The April 4 assault on the Donetsk region city was repelled, according to Ukrainian commanders, open-source intelligence, and reports from soldiers on the ground. But more troublingly for Ukraine’s beleaguered frontline troops was what the grainy black-and-white drone video released by Ukraine’s 67th Separate Mechanized Brigade showed: a potential weakness in Ukraine’s defense, hastily built in some cases, and smarter tactics by Russian forces than earlier in the invasion.

Chasiv Yar is slowly being wiped from the map as Russian jets drop heavy, guided bombs that flatten apartment blocks and elite airborne assault units edge into the city’s eastern outskirts.

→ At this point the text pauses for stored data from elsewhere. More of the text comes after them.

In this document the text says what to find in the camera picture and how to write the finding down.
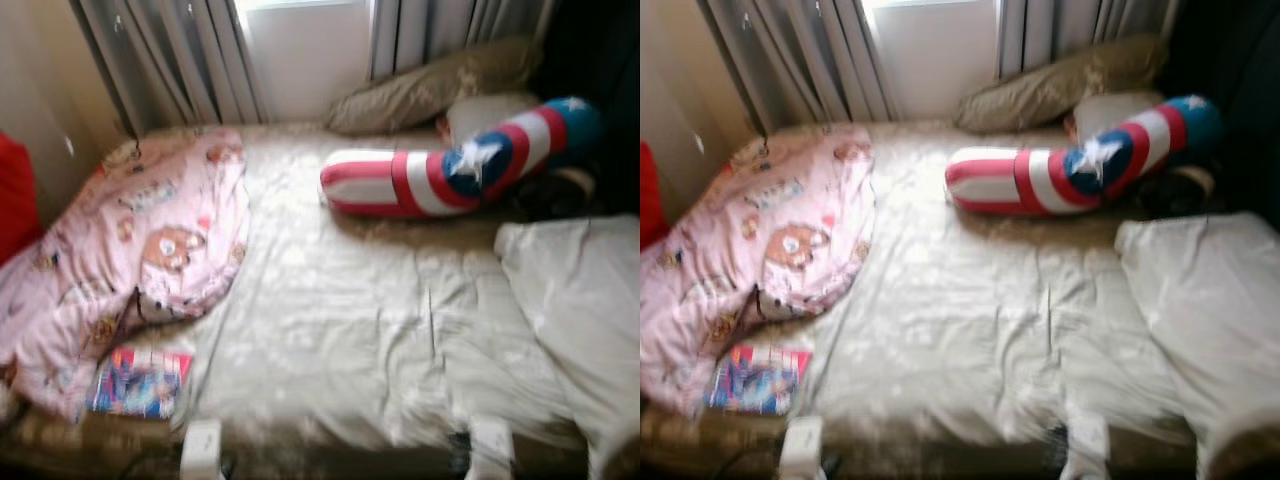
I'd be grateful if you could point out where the pink cartoon print blanket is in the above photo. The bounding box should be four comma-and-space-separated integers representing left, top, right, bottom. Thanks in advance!
640, 125, 877, 419
0, 125, 251, 421

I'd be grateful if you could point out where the colourful superhero comic book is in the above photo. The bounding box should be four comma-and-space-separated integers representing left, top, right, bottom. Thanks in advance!
705, 343, 813, 416
88, 346, 193, 421

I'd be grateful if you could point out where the large red cushion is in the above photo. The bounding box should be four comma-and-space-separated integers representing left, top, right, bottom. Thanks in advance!
640, 140, 669, 251
0, 130, 43, 266

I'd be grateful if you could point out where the large cream pillow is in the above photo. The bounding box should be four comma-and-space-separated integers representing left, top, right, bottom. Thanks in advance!
1115, 210, 1280, 480
495, 213, 641, 480

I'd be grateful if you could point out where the black fabric item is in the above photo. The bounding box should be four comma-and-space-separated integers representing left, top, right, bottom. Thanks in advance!
515, 165, 601, 221
1140, 165, 1216, 219

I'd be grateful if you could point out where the small white pillow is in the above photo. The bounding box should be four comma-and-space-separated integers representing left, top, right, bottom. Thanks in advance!
440, 92, 541, 146
1065, 90, 1166, 143

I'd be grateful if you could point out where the wide grey curtain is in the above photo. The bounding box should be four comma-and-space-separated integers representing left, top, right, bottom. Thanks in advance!
70, 0, 266, 136
697, 0, 896, 136

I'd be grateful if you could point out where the olive floral pillow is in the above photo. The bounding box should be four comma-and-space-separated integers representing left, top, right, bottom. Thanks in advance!
955, 35, 1171, 136
328, 37, 546, 138

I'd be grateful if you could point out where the red white striped shield bolster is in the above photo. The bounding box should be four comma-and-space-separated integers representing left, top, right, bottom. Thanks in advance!
945, 94, 1226, 217
320, 96, 604, 219

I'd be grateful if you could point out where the narrow grey curtain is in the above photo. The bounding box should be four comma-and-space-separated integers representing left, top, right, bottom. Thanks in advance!
997, 0, 1181, 79
370, 0, 556, 81

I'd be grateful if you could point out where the bed with beige floral sheet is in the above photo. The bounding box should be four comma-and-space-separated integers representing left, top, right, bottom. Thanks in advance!
0, 122, 641, 480
640, 120, 1280, 480

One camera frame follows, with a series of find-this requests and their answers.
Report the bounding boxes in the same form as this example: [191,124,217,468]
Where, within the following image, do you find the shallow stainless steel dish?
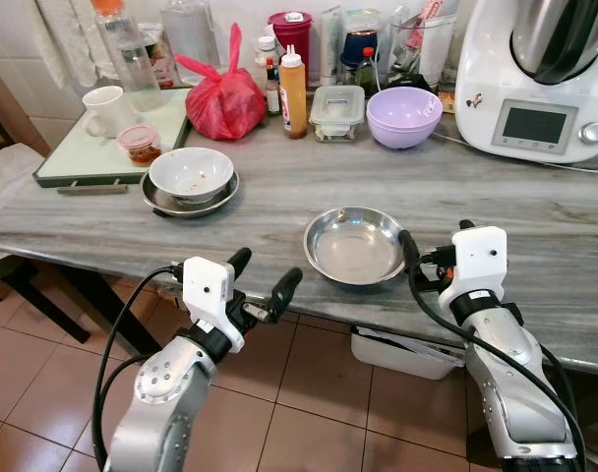
[141,171,241,220]
[304,206,408,288]

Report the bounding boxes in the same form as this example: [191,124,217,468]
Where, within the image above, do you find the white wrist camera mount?
[181,257,247,353]
[438,226,508,318]

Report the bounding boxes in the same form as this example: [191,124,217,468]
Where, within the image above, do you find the purple plastic bowl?
[366,87,445,150]

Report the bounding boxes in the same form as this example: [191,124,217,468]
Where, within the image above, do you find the red plastic bag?
[174,23,269,143]

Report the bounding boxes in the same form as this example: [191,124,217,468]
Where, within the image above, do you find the small white-capped sauce bottle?
[257,36,283,115]

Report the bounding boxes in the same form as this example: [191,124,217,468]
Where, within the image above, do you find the dark red canister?
[269,11,315,82]

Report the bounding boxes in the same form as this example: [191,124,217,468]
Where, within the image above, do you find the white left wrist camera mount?
[181,257,247,353]

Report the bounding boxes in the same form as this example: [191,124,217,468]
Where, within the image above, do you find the white hanging towel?
[33,0,99,66]

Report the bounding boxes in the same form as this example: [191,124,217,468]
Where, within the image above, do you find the clear glass jar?
[161,0,222,86]

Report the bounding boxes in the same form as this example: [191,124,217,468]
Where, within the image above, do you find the pale green tray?
[33,87,195,190]

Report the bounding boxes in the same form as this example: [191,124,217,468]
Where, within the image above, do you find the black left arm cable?
[90,265,188,469]

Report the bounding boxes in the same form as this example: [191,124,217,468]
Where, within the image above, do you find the white kitchen cooking machine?
[454,0,598,164]

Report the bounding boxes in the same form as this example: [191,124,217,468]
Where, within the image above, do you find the blue lidded jar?
[340,29,382,91]

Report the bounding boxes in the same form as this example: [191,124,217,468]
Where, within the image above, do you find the brown wooden chair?
[0,67,52,160]

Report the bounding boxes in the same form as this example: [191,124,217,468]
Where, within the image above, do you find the white plastic bag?
[0,144,46,223]

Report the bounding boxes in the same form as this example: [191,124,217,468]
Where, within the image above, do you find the white mug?
[82,86,139,140]

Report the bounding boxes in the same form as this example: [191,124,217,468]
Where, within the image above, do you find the clear bottle with orange cap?
[90,0,168,113]

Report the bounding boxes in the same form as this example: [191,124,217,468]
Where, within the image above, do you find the orange sauce squeeze bottle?
[278,45,310,141]

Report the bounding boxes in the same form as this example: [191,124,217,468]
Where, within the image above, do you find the clear lidded food container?
[310,85,367,144]

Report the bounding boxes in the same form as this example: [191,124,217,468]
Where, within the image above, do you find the white ceramic bowl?
[149,147,235,206]

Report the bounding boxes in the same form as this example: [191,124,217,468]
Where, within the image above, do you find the small red-lidded plastic tub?
[117,124,164,167]

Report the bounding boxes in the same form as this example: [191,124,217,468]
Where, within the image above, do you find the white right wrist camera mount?
[438,226,508,318]

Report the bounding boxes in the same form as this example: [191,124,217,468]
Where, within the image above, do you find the white power cable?
[432,128,598,177]

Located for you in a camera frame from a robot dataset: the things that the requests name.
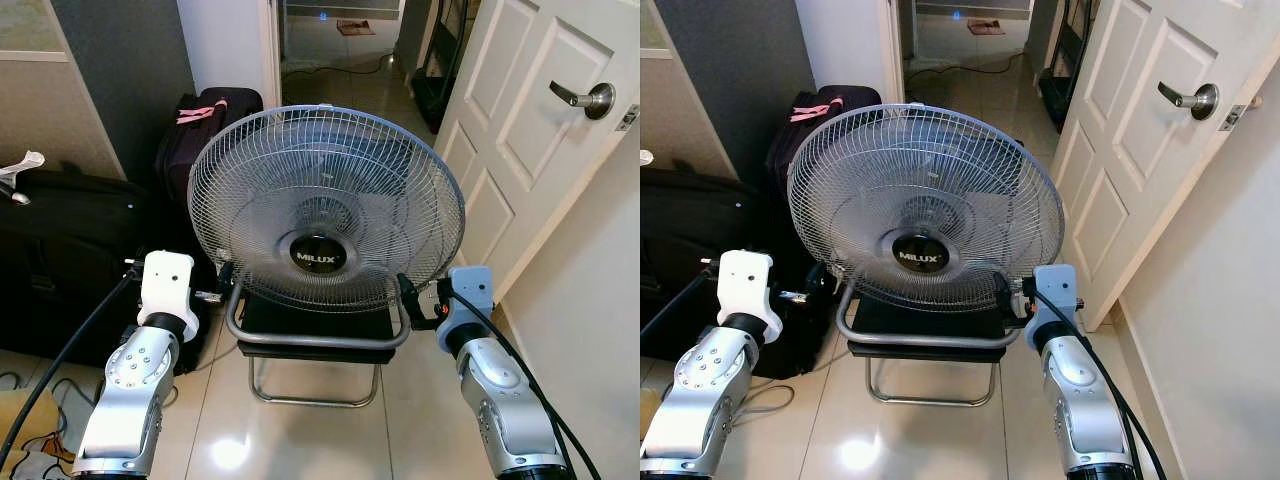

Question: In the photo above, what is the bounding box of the white panelled door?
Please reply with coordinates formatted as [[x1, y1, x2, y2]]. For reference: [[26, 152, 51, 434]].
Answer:
[[1050, 0, 1280, 333], [432, 0, 641, 301]]

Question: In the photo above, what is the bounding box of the silver lever door handle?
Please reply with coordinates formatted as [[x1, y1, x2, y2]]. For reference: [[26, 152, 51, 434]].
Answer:
[[549, 80, 616, 122], [1157, 80, 1221, 122]]

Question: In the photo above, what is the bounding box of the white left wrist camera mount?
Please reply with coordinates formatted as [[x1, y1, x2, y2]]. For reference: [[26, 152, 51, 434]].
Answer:
[[137, 250, 200, 336], [716, 249, 784, 336]]

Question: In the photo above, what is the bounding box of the black seat chrome chair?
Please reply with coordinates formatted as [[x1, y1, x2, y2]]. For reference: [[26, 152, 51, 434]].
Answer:
[[834, 283, 1013, 409], [225, 283, 413, 409]]

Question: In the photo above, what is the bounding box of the thin black hallway cable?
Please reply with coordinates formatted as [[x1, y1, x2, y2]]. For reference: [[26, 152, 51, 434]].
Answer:
[[905, 52, 1026, 79], [283, 52, 397, 79]]

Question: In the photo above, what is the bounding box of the grey floor cable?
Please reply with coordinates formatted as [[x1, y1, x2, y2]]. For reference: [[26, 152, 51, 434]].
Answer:
[[0, 370, 101, 476], [738, 383, 798, 418]]

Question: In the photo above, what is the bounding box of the silver Milux metal fan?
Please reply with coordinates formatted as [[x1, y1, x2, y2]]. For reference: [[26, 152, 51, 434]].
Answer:
[[187, 104, 467, 314], [786, 103, 1066, 314]]

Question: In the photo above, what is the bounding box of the black hallway shelf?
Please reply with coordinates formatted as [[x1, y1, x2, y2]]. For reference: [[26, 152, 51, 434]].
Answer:
[[1037, 0, 1096, 134], [410, 0, 473, 134]]

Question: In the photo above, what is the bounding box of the frosted glass window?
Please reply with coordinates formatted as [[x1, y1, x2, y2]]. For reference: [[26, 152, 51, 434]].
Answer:
[[640, 0, 669, 59], [0, 0, 69, 63]]

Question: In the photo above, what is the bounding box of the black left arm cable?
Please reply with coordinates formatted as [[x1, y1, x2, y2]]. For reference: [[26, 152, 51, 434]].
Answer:
[[640, 262, 723, 341], [0, 262, 143, 473]]

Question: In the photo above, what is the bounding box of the grey device with blue light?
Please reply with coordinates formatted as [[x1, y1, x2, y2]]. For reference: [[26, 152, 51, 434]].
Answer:
[[912, 0, 1033, 21], [284, 0, 403, 23]]

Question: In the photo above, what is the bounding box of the white door frame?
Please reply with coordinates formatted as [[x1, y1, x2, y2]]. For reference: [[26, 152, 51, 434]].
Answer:
[[258, 0, 285, 109], [880, 0, 907, 104]]

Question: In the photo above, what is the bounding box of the large black fabric bag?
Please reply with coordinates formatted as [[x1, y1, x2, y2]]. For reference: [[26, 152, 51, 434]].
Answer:
[[0, 163, 216, 376], [640, 163, 839, 381]]

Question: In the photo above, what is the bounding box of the dark purple suitcase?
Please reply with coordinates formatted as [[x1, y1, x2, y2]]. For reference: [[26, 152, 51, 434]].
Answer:
[[764, 85, 884, 206], [154, 86, 265, 216]]

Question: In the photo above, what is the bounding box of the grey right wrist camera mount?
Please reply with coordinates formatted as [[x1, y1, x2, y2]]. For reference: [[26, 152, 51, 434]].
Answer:
[[436, 265, 496, 353], [1024, 263, 1083, 351]]

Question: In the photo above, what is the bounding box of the pink ribbon tag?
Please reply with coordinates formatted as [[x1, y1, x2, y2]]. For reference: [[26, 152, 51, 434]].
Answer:
[[175, 99, 228, 126], [789, 98, 844, 124]]

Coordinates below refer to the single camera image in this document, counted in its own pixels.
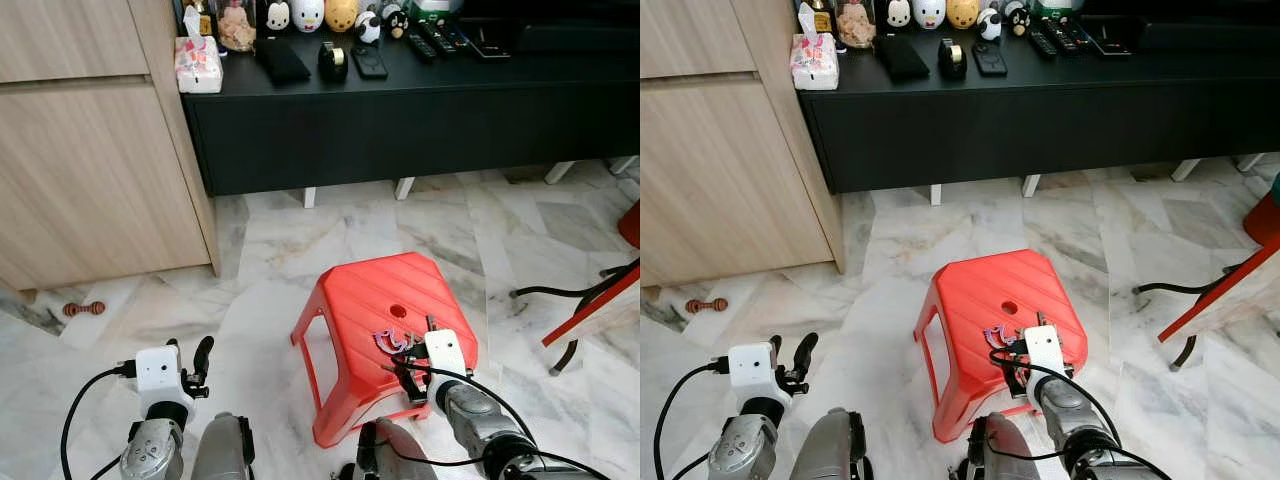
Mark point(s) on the white egg figure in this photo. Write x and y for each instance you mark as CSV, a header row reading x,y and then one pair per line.
x,y
308,15
929,13

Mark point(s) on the long black remote control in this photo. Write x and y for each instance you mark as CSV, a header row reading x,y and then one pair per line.
x,y
1045,40
421,44
1072,34
448,36

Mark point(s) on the small flat black remote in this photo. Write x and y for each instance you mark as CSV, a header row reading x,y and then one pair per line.
x,y
990,60
369,63

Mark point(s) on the black tape dispenser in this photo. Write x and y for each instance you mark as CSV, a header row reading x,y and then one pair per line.
x,y
952,60
333,62

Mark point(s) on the black television base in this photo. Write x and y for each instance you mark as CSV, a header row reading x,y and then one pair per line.
x,y
1190,22
560,25

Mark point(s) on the black and white plush figure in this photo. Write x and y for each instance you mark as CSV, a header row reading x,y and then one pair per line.
x,y
395,20
1017,18

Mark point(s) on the black pouch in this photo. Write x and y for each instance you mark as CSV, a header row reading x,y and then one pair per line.
x,y
282,62
902,58

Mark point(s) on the brown dumbbell toy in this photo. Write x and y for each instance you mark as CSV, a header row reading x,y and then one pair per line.
x,y
84,309
706,306

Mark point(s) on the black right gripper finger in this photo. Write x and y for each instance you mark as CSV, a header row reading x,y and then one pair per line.
x,y
1005,344
1040,319
408,349
433,323

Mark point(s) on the pink and white tissue pack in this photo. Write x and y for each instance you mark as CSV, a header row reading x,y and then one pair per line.
x,y
198,65
814,62

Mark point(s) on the green box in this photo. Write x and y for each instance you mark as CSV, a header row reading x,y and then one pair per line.
x,y
1057,7
435,8

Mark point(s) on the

Ukrainian forces are exhausted, starved for artillery shells, desperate for reinforcements and rotations, struggling to hold back Russia’s offensive in several locations across the 1,200-kilometer front line. After the loss of the bigger city of Avdiyivka in February, Chasiv Yar is the next crucible, for Ukraine’s troops and for the West’s will to arm and support them.

“The battle for Chasiv Yar…is a litmus test for both sides,” according to Frontelligence Insight, a Ukrainian open-source research organization run by a Ukrainian reserve officer that analyzed the 64th Brigade drone video. “If Ukraine were to lose control of Chasiv Yar, it could have dire consequences as it would provide a direct route for the Russian Army to advance towards key cities in the Donbas, such as Kostyantynivka and Kramatorsk.”

Chasiv Yar “is one of the hottest spots on the front line,” said Oleksiy Melnyk, a retired Ukrainian Air Force officer and former pilot, as Russia moves closer to the goal of occupying the entirety of the two eastern Ukrainian regions that make up the Donbas: Donetsk and Luhansk.

“That’s why it’s where the most intensive fighting is nowadays, and I assume that in the next weeks, there will be even bigger-scale attempts to capture Chasiv Yar,” Melnyk, now a researcher at the Razumkov Center, a Kyiv think tank, told RFE/RL.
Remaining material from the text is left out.